__TASK DESCRIPTION__: Go through the listing below and show each line that has the word "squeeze".

__DATASET SECTION__:
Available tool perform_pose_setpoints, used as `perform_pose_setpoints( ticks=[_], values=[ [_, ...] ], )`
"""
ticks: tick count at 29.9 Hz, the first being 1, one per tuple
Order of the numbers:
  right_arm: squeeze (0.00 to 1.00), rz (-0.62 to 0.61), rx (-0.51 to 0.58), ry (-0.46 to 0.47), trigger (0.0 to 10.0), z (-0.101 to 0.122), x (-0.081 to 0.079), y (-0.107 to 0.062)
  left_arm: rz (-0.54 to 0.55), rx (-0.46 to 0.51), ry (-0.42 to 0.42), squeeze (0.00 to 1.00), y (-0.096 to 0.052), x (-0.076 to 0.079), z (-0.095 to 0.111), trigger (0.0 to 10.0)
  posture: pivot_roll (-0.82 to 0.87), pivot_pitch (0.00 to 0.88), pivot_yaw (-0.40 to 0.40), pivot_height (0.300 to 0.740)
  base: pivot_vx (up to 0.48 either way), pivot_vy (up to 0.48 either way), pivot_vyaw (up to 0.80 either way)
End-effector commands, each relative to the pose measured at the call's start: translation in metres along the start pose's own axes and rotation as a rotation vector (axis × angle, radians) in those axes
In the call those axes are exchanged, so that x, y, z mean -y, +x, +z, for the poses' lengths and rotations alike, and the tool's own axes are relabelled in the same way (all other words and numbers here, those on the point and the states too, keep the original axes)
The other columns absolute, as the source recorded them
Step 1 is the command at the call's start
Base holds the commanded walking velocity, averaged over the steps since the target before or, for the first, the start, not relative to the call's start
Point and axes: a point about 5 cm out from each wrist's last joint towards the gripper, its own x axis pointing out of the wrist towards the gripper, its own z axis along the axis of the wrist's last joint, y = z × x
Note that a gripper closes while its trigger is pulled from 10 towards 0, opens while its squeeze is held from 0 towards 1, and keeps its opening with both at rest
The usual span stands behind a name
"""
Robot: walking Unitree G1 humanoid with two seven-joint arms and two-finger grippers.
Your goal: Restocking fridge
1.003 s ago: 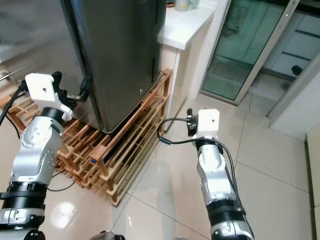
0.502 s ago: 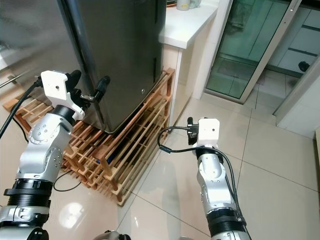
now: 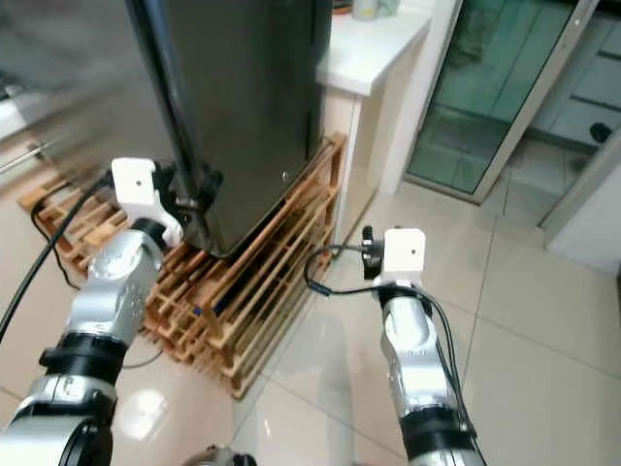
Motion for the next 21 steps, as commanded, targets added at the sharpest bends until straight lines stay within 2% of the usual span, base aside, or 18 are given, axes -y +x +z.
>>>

__WRITTEN REPLY__:
  right_arm: squeeze (0.00 to 1.00), rz (-0.62 to 0.61), rx (-0.51 to 0.58), ry (-0.46 to 0.47), trigger (0.0 to 10.0), z (-0.101 to 0.122), x (-0.081 to 0.079), y (-0.107 to 0.062)
  left_arm: rz (-0.54 to 0.55), rx (-0.46 to 0.51), ry (-0.42 to 0.42), squeeze (0.00 to 1.00), y (-0.096 to 0.052), x (-0.076 to 0.079), z (-0.095 to 0.111), trigger (0.0 to 10.0)
Note that a gripper closes while its trigger is pulled from 10 towards 0, opens while its squeeze is held from 0 towards 1, and keeps its opening with both at rest

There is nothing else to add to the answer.